Provided material:

|---|

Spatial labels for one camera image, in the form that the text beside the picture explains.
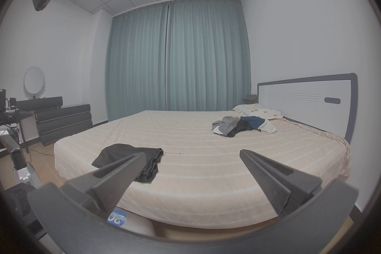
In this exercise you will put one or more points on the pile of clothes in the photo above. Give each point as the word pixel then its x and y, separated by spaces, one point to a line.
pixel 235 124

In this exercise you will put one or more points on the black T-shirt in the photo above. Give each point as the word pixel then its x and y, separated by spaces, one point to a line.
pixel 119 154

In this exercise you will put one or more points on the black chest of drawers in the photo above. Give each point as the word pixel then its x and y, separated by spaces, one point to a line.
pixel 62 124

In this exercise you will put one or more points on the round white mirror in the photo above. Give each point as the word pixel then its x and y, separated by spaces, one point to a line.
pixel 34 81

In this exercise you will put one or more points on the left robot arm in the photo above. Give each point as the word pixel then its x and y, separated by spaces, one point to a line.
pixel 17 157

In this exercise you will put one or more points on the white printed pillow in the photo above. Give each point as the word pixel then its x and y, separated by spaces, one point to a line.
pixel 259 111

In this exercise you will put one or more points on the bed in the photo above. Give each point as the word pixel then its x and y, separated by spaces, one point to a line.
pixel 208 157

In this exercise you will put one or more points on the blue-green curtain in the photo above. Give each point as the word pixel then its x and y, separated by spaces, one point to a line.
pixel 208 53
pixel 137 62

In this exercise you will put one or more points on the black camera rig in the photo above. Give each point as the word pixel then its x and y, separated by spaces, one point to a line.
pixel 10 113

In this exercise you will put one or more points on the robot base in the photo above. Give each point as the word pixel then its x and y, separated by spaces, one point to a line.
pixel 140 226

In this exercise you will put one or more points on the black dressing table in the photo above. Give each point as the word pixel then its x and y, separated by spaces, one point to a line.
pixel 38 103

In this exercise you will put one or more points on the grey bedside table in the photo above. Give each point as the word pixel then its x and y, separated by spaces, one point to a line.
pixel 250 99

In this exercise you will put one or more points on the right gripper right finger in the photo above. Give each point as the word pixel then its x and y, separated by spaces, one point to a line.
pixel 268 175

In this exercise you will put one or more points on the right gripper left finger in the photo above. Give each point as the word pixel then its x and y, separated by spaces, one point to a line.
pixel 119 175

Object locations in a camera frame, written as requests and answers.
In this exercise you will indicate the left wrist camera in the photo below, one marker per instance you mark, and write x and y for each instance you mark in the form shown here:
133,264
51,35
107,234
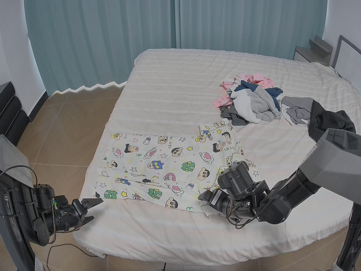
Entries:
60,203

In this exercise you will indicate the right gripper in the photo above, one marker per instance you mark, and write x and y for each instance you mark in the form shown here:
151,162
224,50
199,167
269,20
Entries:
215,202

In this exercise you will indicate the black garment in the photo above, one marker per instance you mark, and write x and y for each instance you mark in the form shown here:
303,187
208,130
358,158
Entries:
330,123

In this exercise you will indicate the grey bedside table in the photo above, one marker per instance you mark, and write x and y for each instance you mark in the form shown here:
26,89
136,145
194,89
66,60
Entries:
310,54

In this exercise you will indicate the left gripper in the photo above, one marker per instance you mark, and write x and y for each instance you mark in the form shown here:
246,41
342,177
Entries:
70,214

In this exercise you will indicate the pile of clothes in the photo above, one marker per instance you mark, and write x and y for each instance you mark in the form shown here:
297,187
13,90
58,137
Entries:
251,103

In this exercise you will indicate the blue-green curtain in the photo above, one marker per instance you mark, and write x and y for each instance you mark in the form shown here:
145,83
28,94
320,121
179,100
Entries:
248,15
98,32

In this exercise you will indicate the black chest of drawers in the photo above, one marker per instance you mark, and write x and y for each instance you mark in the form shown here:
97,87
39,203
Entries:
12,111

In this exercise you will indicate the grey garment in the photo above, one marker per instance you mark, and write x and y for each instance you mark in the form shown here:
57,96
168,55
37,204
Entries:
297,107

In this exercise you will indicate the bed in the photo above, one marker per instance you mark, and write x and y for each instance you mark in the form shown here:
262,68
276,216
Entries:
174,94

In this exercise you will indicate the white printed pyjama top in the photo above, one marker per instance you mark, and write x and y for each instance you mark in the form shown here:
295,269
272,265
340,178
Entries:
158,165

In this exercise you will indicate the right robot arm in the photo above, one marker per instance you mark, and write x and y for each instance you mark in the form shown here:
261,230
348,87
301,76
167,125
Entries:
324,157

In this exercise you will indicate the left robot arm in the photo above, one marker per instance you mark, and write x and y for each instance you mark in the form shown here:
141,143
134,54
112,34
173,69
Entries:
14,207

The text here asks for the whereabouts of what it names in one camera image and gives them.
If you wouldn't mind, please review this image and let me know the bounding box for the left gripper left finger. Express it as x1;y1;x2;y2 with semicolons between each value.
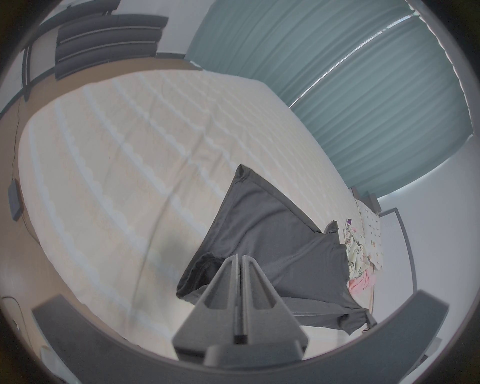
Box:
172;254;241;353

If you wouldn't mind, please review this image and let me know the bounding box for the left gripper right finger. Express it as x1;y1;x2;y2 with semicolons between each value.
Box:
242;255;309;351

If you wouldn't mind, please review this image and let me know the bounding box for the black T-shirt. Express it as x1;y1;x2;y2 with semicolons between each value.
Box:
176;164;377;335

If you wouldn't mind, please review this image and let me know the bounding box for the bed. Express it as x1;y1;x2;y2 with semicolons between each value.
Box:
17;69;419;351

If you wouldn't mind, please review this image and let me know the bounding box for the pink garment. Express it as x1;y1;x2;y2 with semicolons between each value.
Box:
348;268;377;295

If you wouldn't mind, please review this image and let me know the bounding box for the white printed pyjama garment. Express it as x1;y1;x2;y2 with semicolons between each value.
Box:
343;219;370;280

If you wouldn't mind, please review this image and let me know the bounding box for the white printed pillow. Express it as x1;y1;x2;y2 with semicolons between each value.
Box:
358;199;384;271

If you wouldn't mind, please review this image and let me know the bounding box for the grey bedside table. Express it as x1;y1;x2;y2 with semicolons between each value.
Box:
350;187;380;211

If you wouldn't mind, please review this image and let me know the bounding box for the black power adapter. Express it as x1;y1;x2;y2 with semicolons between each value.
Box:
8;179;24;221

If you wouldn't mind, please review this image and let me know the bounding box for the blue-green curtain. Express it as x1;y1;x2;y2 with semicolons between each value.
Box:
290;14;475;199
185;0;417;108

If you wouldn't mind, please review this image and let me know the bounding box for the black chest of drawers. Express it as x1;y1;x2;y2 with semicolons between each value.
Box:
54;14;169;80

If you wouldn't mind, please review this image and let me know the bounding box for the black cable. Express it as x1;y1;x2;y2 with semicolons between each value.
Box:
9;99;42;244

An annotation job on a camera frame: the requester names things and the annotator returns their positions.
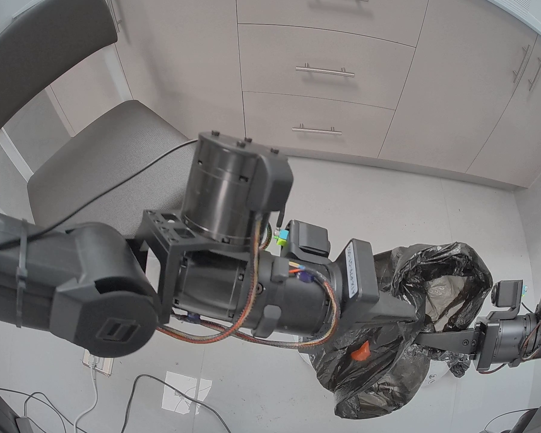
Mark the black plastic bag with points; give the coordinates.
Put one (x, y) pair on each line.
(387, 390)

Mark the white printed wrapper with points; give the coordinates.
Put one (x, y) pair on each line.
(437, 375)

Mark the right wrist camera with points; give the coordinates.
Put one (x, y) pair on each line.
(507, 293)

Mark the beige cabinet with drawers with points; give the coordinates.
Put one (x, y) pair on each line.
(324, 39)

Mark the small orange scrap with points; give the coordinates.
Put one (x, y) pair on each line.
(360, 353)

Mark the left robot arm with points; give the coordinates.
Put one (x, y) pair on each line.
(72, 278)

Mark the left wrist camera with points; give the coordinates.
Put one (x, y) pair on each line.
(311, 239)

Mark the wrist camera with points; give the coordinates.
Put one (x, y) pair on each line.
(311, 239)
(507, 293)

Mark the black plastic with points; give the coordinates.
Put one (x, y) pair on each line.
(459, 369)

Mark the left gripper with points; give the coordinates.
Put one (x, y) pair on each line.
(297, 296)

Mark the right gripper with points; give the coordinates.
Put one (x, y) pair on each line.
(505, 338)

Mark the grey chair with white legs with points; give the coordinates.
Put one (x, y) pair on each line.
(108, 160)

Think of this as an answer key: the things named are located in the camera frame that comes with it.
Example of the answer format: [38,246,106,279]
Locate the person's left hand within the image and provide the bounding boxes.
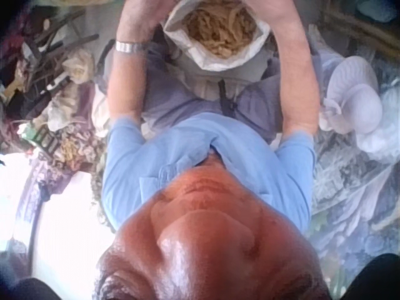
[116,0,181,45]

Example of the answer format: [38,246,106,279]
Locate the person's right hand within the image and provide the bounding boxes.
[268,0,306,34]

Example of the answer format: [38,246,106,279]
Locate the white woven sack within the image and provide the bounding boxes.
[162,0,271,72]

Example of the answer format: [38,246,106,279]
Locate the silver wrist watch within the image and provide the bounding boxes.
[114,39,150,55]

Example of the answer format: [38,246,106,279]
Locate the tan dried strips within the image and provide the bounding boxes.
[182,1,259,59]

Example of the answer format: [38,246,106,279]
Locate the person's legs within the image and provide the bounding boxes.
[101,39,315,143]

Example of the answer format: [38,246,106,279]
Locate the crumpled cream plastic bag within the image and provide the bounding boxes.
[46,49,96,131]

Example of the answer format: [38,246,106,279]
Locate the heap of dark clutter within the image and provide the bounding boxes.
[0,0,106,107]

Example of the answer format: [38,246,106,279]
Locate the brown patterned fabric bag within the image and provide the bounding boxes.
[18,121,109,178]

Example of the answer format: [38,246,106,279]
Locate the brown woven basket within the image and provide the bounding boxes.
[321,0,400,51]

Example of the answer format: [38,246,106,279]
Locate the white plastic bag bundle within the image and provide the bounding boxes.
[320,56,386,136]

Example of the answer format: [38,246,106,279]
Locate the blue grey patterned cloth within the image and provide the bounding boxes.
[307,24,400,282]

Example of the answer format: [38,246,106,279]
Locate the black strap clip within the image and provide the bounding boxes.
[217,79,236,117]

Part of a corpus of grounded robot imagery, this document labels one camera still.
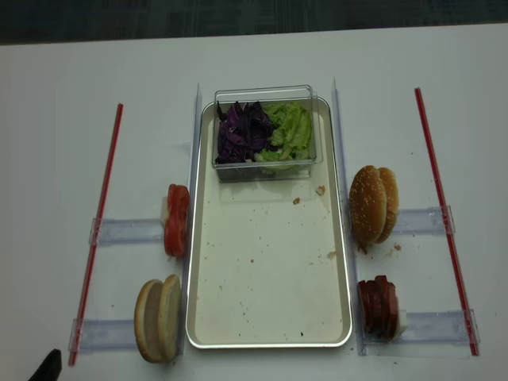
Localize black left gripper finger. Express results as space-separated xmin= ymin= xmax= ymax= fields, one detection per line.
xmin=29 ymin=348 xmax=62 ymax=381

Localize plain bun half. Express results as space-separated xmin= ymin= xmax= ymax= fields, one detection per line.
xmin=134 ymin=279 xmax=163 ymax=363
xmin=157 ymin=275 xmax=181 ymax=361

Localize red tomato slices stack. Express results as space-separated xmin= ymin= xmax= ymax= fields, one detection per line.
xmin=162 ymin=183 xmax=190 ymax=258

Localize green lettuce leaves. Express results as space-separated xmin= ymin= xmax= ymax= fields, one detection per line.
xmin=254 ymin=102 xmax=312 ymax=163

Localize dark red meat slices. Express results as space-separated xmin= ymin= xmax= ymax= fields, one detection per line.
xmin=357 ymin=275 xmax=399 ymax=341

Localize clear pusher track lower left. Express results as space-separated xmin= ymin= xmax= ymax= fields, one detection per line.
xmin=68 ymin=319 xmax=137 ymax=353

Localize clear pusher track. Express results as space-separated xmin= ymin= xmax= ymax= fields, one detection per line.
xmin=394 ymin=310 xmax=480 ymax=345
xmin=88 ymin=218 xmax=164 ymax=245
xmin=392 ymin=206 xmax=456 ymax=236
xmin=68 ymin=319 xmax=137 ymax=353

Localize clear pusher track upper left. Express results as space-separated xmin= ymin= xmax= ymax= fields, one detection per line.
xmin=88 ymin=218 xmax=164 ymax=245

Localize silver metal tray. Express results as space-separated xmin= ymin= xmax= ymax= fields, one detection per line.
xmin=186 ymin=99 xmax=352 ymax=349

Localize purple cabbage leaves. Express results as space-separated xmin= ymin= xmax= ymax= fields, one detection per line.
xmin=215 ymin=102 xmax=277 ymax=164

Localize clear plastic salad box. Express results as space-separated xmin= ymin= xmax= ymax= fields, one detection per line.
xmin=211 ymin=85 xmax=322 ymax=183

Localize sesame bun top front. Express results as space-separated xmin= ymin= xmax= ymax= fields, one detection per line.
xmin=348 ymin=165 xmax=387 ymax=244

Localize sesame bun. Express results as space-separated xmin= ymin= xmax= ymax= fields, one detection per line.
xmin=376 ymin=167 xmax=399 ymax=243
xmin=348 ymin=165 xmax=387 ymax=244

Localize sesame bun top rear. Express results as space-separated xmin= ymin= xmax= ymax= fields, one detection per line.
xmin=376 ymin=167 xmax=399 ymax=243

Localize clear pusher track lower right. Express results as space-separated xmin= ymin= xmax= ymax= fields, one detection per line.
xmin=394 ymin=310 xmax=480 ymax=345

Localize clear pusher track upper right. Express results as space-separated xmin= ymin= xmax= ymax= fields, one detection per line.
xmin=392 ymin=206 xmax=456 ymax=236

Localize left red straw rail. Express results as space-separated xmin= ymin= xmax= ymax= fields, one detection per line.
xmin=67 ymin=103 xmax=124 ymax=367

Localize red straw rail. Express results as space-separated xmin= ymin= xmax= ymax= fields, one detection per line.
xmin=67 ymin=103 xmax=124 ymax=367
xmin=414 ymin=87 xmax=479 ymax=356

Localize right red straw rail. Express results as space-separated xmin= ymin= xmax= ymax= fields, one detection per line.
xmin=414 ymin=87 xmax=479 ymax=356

|---|

Your objective: If a line in the entries holds the string "things", it belongs in the tally; state the tally alone.

Task solution: 2